**REQUIREMENT**
Of the entries below, restate word for word only the section that runs from the line with "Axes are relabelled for" to the line with "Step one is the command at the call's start", counting both ends.

**DATASET CONTENT**
+ + + +
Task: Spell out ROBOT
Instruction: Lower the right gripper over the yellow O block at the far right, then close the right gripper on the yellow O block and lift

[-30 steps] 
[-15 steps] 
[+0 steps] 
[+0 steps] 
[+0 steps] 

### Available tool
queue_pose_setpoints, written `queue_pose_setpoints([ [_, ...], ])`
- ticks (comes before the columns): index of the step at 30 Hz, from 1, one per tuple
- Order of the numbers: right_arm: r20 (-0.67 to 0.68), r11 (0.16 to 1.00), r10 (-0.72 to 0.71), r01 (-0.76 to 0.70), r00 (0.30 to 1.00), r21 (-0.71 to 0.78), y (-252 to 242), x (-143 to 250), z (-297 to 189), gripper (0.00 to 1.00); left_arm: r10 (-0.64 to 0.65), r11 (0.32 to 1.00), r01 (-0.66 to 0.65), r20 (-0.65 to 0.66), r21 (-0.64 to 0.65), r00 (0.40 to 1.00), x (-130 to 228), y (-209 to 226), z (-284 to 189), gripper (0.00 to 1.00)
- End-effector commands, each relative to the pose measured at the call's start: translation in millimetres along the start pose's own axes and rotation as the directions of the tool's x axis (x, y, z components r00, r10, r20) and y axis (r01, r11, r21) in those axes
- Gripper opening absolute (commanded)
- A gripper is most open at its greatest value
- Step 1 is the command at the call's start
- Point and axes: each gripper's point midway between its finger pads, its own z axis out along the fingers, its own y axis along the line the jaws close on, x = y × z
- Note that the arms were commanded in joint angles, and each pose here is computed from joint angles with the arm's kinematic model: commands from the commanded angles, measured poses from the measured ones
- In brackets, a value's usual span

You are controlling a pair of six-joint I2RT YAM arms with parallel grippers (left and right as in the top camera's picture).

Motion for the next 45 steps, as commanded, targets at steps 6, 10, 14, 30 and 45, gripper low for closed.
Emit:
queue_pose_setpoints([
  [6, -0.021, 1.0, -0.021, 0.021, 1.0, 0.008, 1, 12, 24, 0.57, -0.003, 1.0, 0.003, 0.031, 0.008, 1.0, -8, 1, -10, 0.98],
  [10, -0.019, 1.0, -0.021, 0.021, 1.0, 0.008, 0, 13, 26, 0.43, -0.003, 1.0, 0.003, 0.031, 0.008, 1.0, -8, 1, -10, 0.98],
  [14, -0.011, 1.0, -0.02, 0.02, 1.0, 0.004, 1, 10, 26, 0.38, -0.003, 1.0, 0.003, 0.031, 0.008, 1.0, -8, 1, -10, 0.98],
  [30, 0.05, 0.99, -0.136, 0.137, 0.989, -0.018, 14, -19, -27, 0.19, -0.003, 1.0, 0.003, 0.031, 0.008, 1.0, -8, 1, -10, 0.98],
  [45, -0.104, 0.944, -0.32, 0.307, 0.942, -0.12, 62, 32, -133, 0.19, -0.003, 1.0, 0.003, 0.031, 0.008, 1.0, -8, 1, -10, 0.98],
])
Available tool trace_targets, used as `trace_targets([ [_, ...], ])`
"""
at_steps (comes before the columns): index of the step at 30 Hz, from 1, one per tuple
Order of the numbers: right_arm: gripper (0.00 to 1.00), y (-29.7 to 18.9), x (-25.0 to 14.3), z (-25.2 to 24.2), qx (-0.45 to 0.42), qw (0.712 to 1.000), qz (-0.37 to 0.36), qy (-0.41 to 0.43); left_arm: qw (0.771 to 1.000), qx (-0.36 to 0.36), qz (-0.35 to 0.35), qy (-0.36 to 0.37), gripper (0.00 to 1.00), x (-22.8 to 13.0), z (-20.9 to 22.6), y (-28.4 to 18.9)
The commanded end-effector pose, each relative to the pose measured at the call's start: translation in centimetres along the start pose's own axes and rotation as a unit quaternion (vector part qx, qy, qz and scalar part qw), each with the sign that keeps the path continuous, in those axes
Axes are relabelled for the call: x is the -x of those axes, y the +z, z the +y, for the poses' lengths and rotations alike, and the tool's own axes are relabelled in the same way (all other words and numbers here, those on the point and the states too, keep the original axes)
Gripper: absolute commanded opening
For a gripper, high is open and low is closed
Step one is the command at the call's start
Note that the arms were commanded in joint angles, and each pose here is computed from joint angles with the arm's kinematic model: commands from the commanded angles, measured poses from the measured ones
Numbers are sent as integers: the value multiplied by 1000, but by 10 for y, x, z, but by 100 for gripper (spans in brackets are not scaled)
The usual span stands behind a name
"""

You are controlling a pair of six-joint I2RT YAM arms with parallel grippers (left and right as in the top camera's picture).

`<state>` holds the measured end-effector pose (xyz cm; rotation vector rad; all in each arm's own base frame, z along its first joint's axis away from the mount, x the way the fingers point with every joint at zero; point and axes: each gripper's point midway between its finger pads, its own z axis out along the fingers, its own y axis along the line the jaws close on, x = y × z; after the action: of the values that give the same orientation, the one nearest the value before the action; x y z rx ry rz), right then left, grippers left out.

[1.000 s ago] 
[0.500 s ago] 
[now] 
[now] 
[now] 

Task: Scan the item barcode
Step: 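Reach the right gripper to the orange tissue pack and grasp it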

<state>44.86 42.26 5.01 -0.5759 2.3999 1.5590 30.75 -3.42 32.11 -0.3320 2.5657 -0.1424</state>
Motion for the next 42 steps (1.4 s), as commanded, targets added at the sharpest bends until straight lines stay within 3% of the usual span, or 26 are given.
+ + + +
**FINAL ANSWER**
Axes are relabelled for the call: x is the -x of those axes, y the +z, z the +y, for the poses' lengths and rotations alike, and the tool's own axes are relabelled in the same way (all other words and numbers here, those on the point and the states too, keep the original axes)
Gripper: absolute commanded opening
For a gripper, high is open and low is closed
Step one is the command at the call's start

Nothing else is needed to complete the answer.